[About this task] Some lines below hold "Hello". Pick them out and copy them.
─── Task material ───
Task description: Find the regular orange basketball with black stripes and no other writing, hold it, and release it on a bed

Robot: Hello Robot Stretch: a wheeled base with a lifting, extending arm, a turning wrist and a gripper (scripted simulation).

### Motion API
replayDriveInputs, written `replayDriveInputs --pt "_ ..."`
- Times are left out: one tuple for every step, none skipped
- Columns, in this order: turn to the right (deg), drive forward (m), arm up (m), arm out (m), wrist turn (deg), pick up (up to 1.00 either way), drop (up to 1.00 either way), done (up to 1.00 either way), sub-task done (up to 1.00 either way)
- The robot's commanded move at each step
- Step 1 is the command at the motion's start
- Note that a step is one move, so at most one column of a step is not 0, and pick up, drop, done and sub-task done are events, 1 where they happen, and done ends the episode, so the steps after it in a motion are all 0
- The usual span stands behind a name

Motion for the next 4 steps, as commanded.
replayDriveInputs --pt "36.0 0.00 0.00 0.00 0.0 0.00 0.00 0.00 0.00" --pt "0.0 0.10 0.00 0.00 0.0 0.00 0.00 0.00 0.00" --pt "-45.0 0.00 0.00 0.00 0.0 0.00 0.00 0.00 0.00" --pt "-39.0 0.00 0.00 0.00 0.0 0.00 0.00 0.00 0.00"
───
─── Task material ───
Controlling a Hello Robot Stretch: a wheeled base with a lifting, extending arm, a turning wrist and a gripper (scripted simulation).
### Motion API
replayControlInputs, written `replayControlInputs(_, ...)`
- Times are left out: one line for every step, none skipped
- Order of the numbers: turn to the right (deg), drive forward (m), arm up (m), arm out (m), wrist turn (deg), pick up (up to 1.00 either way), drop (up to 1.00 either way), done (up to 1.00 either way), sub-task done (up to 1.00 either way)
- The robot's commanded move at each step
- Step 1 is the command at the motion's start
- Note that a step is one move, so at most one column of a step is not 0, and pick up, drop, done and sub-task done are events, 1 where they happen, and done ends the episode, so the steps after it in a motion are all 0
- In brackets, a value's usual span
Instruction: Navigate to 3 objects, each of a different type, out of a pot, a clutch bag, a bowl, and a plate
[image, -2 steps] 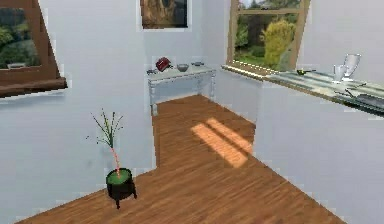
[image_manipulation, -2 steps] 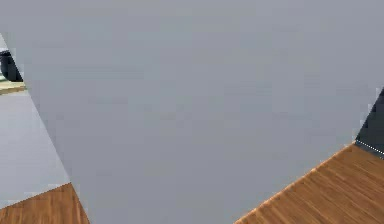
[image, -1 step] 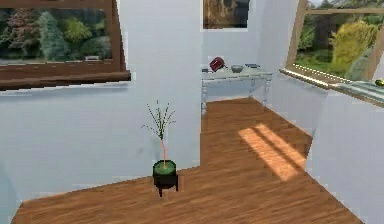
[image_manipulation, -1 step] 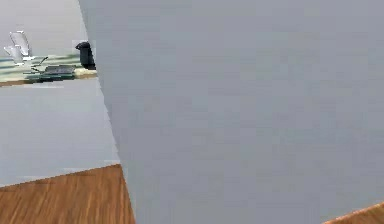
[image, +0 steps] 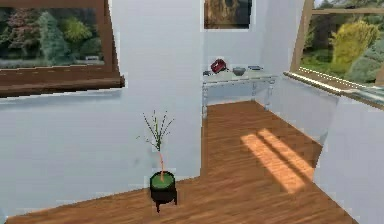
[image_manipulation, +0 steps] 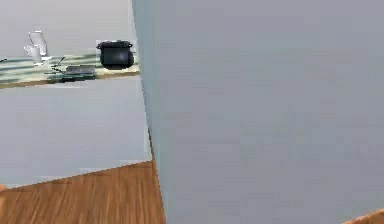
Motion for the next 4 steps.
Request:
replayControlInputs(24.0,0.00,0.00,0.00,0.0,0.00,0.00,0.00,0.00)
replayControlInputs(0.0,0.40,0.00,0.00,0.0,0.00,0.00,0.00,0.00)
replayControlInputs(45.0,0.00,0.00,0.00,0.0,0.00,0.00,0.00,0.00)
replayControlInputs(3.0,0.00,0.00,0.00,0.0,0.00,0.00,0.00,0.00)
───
[Solution to the exercise]
Robot: Hello Robot Stretch: a wheeled base with a lifting, extending arm, a turning wrist and a gripper (scripted simulation).
Controlling a Hello Robot Stretch: a wheeled base with a lifting, extending arm, a turning wrist and a gripper (scripted simulation).

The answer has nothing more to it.